• [Problem statement]: Look for "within" in each line of the records, and copy the lines that have it.

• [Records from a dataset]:
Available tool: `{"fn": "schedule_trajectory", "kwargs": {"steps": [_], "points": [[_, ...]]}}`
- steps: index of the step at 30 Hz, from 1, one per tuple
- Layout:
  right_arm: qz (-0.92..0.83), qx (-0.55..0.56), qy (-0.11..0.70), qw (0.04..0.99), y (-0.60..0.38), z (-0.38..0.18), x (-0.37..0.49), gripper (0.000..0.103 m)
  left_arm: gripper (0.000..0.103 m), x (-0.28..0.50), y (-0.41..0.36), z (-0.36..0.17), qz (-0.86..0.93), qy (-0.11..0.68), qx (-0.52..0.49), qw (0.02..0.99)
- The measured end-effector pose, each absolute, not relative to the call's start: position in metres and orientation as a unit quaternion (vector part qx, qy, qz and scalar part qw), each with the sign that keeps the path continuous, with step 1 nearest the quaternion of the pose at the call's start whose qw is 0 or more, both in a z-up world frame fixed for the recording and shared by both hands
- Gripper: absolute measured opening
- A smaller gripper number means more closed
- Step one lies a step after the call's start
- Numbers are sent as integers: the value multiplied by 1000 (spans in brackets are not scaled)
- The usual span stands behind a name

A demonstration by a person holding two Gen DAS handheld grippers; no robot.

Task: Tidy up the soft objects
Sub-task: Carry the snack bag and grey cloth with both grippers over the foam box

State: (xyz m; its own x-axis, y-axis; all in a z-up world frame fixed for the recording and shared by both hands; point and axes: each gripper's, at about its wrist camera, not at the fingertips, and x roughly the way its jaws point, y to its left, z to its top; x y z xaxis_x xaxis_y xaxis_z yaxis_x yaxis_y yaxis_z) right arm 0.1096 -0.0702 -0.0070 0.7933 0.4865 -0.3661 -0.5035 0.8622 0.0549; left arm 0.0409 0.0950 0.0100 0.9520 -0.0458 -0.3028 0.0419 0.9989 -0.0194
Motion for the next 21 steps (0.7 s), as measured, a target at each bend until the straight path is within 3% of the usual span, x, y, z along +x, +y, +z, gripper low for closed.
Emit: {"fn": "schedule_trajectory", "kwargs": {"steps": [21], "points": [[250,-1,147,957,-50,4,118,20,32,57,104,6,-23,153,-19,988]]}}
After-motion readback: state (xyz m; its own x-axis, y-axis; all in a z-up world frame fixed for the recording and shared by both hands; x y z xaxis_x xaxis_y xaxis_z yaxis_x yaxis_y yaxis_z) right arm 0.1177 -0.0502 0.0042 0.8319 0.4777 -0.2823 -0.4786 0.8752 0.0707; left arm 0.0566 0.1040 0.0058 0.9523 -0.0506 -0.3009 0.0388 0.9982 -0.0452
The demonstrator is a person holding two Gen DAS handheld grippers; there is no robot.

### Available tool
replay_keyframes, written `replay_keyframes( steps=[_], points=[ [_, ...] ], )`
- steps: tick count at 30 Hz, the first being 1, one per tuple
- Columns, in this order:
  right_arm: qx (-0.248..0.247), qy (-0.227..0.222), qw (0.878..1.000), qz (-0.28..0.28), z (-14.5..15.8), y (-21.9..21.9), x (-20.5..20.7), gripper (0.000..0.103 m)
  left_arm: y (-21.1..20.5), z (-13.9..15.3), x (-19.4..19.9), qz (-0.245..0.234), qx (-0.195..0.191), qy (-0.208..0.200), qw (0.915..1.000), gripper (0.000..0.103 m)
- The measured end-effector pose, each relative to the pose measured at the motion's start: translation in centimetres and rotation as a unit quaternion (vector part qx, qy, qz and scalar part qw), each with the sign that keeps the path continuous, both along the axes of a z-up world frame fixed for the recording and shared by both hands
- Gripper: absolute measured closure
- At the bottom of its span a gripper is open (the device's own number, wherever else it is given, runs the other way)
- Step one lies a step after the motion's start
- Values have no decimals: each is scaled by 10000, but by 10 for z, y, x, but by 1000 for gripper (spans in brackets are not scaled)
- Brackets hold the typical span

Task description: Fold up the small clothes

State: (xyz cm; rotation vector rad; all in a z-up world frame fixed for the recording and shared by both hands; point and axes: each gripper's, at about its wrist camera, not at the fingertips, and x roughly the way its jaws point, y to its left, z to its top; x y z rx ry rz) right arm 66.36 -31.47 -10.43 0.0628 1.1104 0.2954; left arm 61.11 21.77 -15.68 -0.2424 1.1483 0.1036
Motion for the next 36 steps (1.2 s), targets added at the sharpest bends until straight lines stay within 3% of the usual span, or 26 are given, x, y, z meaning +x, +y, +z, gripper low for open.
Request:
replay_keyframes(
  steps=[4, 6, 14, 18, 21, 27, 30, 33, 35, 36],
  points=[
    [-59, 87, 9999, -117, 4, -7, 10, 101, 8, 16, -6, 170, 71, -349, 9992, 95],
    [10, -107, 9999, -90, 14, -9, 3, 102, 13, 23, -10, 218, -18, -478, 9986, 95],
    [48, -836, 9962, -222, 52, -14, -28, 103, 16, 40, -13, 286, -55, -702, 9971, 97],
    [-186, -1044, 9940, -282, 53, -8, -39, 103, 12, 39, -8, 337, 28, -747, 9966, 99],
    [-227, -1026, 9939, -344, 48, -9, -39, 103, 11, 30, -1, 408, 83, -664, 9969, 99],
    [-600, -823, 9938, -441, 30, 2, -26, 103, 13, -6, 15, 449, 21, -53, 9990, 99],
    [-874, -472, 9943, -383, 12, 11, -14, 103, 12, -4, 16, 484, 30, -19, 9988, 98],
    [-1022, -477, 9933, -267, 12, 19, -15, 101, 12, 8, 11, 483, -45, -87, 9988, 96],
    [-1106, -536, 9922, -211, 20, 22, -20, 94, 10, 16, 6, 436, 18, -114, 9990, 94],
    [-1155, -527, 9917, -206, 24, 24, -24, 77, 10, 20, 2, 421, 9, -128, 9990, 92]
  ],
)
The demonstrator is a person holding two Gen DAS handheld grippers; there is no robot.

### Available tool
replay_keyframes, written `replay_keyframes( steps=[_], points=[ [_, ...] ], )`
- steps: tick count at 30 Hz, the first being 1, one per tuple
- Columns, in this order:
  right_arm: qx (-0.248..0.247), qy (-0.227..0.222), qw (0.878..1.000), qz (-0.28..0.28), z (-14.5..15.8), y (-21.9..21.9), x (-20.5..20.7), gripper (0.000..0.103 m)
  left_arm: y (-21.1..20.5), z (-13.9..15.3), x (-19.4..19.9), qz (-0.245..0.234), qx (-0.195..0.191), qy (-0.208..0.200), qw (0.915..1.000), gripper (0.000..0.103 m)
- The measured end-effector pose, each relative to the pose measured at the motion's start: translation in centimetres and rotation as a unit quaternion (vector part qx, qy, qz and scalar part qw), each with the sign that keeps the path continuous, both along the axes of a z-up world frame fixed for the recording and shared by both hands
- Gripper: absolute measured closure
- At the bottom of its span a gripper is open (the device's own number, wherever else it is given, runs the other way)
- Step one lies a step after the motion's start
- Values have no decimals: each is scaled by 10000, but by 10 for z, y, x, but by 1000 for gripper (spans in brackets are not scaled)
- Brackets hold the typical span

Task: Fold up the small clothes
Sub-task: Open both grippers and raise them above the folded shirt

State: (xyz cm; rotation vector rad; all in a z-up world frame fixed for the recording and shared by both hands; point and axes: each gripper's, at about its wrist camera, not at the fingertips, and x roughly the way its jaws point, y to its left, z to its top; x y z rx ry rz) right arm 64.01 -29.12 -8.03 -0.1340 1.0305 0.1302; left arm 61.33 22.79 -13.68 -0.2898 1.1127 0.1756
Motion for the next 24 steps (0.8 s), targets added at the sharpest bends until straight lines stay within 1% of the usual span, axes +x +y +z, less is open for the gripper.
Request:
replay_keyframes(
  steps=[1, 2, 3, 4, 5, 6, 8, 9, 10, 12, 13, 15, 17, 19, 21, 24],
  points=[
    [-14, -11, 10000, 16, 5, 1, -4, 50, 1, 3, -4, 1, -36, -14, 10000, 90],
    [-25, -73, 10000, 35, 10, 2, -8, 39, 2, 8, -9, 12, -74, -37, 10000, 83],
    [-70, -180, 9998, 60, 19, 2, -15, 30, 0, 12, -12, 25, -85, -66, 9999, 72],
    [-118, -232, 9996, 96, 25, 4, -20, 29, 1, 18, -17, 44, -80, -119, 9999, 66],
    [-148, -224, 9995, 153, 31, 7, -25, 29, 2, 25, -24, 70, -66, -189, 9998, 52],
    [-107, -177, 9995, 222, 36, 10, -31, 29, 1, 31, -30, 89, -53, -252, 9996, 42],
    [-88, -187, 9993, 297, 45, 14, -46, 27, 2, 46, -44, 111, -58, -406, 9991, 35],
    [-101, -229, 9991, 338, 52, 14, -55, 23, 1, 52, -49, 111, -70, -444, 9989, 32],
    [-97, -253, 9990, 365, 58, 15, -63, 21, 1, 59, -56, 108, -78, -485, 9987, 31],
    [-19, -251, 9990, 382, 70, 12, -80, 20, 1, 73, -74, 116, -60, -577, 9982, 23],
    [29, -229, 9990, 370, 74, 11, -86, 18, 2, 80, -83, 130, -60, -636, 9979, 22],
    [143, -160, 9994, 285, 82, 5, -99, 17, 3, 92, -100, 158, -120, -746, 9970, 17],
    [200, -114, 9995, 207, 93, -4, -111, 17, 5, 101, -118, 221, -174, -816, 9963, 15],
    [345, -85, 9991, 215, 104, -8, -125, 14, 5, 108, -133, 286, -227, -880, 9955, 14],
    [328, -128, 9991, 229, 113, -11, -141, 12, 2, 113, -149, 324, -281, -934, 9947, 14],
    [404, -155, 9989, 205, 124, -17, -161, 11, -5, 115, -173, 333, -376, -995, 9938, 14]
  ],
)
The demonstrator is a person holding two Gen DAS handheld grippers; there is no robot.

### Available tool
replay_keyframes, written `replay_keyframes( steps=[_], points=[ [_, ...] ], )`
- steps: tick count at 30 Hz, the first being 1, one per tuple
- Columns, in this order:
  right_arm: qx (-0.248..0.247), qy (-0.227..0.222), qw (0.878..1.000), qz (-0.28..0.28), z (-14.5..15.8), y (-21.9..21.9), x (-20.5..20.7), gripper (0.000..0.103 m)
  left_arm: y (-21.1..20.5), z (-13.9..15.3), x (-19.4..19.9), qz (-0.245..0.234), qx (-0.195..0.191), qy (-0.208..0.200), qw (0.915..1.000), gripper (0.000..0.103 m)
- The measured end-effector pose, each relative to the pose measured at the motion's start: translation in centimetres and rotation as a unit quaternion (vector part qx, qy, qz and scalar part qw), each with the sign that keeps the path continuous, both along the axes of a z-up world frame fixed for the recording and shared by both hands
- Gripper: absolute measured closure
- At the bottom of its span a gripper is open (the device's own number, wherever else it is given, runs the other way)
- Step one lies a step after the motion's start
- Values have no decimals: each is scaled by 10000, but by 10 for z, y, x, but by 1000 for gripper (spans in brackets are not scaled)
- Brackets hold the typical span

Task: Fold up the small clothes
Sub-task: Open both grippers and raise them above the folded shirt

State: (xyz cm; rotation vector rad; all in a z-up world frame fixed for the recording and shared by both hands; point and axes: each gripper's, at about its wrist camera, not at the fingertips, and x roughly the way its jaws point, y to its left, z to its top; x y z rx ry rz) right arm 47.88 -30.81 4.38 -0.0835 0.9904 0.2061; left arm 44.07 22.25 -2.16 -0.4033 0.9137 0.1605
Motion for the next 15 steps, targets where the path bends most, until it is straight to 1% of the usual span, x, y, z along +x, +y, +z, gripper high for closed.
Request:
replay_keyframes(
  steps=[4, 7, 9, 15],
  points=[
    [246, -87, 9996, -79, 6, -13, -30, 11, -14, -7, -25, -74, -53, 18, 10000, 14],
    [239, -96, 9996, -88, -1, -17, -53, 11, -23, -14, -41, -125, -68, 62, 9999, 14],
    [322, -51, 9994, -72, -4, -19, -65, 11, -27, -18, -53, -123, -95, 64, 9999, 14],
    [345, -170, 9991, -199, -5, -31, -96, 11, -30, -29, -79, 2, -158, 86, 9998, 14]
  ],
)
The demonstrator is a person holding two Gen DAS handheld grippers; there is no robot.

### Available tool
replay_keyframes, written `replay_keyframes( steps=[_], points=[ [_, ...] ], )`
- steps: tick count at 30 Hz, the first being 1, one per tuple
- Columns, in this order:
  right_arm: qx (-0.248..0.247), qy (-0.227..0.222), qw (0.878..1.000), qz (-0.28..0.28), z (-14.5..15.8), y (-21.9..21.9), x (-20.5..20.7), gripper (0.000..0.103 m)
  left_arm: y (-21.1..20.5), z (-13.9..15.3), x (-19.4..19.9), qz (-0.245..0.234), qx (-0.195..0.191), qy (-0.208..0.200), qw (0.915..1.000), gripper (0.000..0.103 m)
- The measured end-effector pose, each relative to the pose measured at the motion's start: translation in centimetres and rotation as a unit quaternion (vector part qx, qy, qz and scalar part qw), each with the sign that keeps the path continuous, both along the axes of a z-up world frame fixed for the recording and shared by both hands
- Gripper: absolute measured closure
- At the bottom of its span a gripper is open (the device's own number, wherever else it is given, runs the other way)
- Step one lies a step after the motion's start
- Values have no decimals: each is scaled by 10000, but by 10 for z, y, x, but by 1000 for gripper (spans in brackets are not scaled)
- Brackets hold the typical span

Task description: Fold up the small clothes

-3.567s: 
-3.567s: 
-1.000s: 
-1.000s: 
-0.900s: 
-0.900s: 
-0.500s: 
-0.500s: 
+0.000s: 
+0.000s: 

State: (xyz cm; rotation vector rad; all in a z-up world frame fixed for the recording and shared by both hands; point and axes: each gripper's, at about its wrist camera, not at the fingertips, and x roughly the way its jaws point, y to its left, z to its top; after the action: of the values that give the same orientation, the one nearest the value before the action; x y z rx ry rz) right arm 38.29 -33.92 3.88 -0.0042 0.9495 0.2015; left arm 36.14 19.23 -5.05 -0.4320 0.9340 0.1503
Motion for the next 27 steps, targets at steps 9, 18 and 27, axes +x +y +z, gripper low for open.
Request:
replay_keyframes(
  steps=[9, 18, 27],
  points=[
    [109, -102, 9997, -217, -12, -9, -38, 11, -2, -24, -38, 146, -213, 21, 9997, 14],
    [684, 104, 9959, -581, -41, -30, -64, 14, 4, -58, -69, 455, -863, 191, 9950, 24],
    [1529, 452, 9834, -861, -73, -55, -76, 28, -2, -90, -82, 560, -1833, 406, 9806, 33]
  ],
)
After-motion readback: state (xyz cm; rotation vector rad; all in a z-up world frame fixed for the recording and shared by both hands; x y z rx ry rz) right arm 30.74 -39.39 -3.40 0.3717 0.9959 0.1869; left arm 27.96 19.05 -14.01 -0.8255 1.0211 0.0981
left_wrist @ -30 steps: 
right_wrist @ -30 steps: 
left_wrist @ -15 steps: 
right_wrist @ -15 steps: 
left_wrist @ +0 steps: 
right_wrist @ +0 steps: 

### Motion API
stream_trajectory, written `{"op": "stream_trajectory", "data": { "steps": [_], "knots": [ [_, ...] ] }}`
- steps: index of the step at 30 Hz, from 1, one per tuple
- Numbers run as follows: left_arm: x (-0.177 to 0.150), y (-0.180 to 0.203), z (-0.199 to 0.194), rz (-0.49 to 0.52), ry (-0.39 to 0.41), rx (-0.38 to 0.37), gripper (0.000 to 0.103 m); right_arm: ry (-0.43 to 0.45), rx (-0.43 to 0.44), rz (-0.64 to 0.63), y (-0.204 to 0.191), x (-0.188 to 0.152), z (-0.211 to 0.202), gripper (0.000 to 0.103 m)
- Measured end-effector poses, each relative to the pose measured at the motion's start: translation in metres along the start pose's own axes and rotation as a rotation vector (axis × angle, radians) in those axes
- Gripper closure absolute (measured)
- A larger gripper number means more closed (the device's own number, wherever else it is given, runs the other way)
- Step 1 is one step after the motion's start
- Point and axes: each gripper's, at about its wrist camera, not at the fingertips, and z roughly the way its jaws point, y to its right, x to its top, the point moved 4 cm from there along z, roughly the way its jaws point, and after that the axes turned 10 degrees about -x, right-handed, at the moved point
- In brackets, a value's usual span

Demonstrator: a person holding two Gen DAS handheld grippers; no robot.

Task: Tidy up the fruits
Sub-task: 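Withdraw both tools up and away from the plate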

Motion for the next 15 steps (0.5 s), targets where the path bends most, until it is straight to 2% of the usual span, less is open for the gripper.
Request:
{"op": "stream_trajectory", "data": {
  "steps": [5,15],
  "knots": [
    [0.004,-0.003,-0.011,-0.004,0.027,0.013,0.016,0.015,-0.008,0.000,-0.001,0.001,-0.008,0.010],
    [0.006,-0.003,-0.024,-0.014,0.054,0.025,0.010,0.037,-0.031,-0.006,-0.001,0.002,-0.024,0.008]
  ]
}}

• [Task output]:
Motion for the next 21 steps (0.7 s), as measured, a target at each bend until the straight path is within 3% of the usual span, x, y, z along +x, +y, +z, gripper low for closed.
Motion for the next 36 steps (1.2 s), targets added at the sharpest bends until straight lines stay within 3% of the usual span, or 26 are given, x, y, z meaning +x, +y, +z, gripper low for open.
Motion for the next 24 steps (0.8 s), targets added at the sharpest bends until straight lines stay within 1% of the usual span, axes +x +y +z, less is open for the gripper.

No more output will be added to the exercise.